Items from a dataset:
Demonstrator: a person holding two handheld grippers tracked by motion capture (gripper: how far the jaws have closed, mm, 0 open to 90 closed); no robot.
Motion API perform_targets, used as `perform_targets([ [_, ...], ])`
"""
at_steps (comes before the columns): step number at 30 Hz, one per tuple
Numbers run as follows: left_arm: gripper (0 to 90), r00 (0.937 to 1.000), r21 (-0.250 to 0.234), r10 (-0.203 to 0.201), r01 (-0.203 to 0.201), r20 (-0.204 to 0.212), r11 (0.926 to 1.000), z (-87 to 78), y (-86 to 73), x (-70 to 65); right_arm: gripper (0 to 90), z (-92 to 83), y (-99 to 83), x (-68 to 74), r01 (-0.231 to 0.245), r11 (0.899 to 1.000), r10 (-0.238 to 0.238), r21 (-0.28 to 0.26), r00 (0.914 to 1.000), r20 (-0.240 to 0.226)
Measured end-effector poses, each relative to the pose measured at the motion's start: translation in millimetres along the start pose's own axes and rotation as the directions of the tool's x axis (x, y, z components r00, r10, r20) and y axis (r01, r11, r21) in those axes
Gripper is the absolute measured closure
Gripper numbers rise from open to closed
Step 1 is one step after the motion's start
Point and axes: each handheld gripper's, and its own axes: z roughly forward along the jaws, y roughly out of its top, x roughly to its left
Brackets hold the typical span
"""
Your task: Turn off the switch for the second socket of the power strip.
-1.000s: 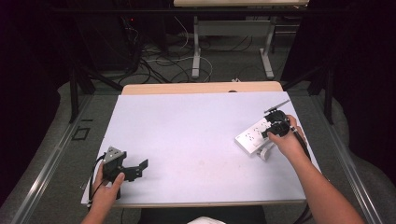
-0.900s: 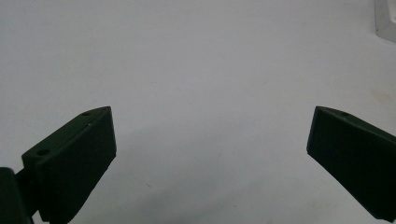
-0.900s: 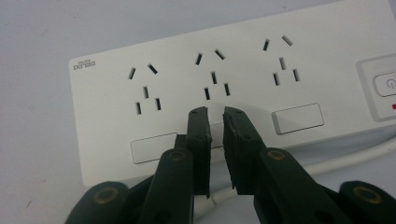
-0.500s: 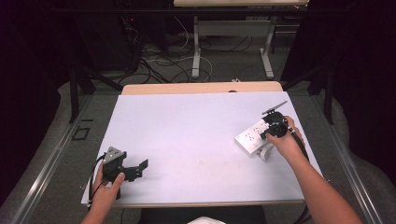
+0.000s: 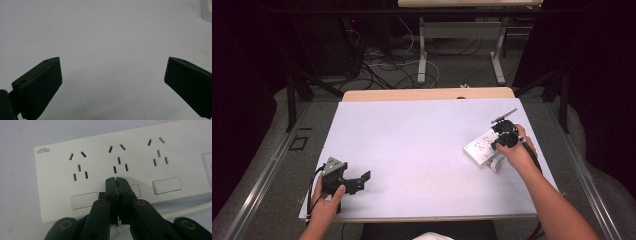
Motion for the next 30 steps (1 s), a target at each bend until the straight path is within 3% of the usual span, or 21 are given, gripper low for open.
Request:
perform_targets([
  [29, 1.5, 1.0000, 0.001, 0.002, -0.002, 0.002, 1.0000, -0.5, 0.1, -0.2, 89.1, 0.2, -1.1, 1.3, 0.006, 1.000, -0.006, 0.005, 0.9999, 0.012],
  [30, 1.5, 1.0000, 0.001, 0.002, -0.002, 0.002, 1.0000, -0.5, 0.1, -0.3, 89.2, 2.5, -2.0, 0.4, 0.018, 0.999, -0.018, -0.028, 0.9998, 0.006],
])
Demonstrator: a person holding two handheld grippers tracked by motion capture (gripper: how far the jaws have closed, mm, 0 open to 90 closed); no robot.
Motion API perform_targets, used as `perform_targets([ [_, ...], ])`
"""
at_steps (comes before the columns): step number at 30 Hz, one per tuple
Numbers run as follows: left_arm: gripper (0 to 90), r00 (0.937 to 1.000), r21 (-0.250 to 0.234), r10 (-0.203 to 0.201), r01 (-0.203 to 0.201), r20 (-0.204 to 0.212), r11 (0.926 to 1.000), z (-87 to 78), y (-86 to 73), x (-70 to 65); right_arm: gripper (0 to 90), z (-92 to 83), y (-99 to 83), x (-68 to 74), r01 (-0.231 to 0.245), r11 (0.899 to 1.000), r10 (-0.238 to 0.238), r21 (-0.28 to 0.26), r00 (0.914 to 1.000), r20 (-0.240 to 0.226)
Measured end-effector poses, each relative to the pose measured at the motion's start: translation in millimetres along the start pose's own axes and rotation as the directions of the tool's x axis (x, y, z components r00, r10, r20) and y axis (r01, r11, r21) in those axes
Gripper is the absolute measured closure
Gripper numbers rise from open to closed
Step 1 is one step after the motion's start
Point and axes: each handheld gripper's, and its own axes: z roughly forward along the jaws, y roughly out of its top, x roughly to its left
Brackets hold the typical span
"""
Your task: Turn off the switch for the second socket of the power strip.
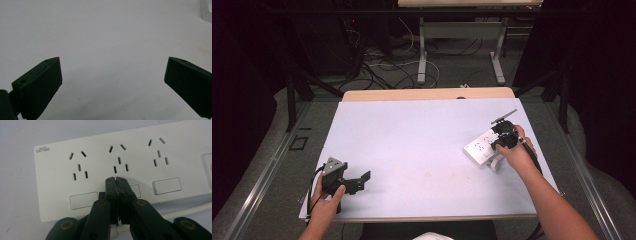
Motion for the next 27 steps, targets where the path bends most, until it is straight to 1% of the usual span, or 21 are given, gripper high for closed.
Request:
perform_targets([
  [1, 1.5, 1.0000, 0.000, 0.000, 0.000, 0.000, 1.0000, 0.0, 0.0, 0.0, 90.0, -0.4, -0.1, 0.0, 0.004, 1.000, -0.004, 0.012, 1.0000, -0.002],
  [2, 1.5, 1.0000, 0.000, 0.000, 0.000, 0.000, 1.0000, 0.0, 0.0, 0.0, 90.0, 0.7, -0.1, 1.0, -0.014, 1.000, 0.014, 0.019, 0.9999, -0.003],
  [3, 1.5, 1.0000, -0.001, 0.000, 0.000, 0.000, 1.0000, 0.0, 0.0, 0.0, 90.0, 0.5, -0.8, 1.4, -0.015, 1.000, 0.015, 0.014, 0.9999, -0.002],
  [4, 1.5, 1.0000, 0.000, 0.000, 0.000, 0.001, 1.0000, -0.1, 0.0, 0.1, 90.0, 1.3, -2.0, 1.1, -0.019, 1.000, 0.019, -0.008, 0.9998, -0.008],
  [7, 1.5, 1.0000, 0.000, 0.000, 0.000, 0.000, 1.0000, 0.1, -0.1, 0.2, 90.0, 0.3, -3.2, -0.5, -0.024, 1.000, 0.024, -0.007, 0.9996, -0.017],
  [8, 1.5, 1.0000, 0.001, 0.000, 0.000, -0.001, 1.0000, 0.2, -0.1, 0.2, 90.0, 0.7, -3.9, -2.1, -0.014, 1.000, 0.014, -0.019, 0.9996, -0.024],
  [10, 1.5, 1.0000, 0.000, 0.000, 0.000, 0.000, 1.0000, 0.2, -0.1, 0.0, 90.0, 0.7, -3.5, -1.8, -0.029, 0.999, 0.029, -0.013, 0.9993, -0.025],
  [15, 1.5, 1.0000, 0.002, 0.000, 0.000, 0.000, 1.0000, 0.3, -0.1, 0.0, 89.8, 0.7, -3.4, -1.6, -0.027, 1.000, 0.027, -0.013, 0.9993, -0.024],
  [16, 1.5, 1.0000, 0.002, 0.000, 0.000, 0.000, 1.0000, 0.3, -0.1, 0.0, 89.6, 0.6, -3.9, -2.4, -0.015, 1.000, 0.014, -0.018, 0.9995, -0.028],
  [18, 1.5, 1.0000, 0.002, -0.001, 0.001, 0.000, 1.0000, 0.3, 0.0, 0.0, 85.9, 0.4, -3.5, -1.4, -0.033, 0.999, 0.032, -0.015, 0.9992, -0.025],
  [19, 1.5, 1.0000, 0.002, 0.000, 0.000, 0.000, 1.0000, 0.4, -0.1, 0.1, 84.2, 0.1, -3.8, -2.6, -0.020, 1.000, 0.019, -0.019, 0.9992, -0.036],
  [21, 1.5, 1.0000, 0.003, -0.001, 0.001, 0.000, 1.0000, 0.4, -0.1, 0.2, 83.0, 0.3, -3.2, -1.4, -0.035, 0.999, 0.034, -0.015, 0.9988, -0.034],
  [23, 1.5, 1.0000, 0.003, -0.002, 0.002, -0.001, 1.0000, 0.4, -0.1, 0.2, 81.2, 0.5, -3.0, -1.3, -0.035, 0.999, 0.035, -0.019, 0.9988, -0.034],
  [25, 1.5, 1.0000, 0.003, -0.002, 0.002, -0.001, 1.0000, 0.5, -0.1, 0.2, 79.2, 0.8, -2.5, -0.1, -0.051, 0.998, 0.050, -0.025, 0.9978, -0.043],
  [27, 1.5, 1.0000, 0.003, -0.002, 0.002, -0.001, 1.0000, 0.5, -0.1, 0.2, 77.0, 1.4, -2.3, -0.4, -0.048, 0.998, 0.046, -0.034, 0.9978, -0.046],
])
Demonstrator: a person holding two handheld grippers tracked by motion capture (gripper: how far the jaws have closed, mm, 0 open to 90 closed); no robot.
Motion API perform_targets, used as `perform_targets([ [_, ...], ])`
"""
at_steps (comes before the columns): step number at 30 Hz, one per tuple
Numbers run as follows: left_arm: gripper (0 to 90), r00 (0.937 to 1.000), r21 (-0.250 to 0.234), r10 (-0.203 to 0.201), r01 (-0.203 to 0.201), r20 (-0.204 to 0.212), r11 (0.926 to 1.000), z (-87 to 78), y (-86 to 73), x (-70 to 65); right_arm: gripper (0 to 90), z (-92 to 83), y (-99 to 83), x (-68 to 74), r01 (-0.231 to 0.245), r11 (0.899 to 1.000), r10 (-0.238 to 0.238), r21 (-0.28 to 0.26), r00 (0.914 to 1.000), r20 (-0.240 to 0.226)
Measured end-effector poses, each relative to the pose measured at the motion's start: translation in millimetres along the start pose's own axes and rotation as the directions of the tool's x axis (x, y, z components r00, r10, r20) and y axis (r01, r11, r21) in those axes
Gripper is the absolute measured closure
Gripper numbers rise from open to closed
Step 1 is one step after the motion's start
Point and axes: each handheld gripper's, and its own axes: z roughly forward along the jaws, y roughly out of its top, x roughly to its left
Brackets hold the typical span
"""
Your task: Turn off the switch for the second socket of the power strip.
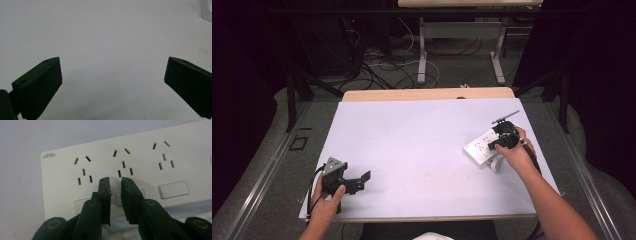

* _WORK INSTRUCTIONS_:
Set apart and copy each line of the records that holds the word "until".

* _SOLUTION BELOW_:
Motion for the next 30 steps (1 s), a target at each bend until the straight path is within 3% of the usual span, or 21 are given, gripper low for open.
Motion for the next 27 steps, targets where the path bends most, until it is straight to 1% of the usual span, or 21 are given, gripper high for closed.

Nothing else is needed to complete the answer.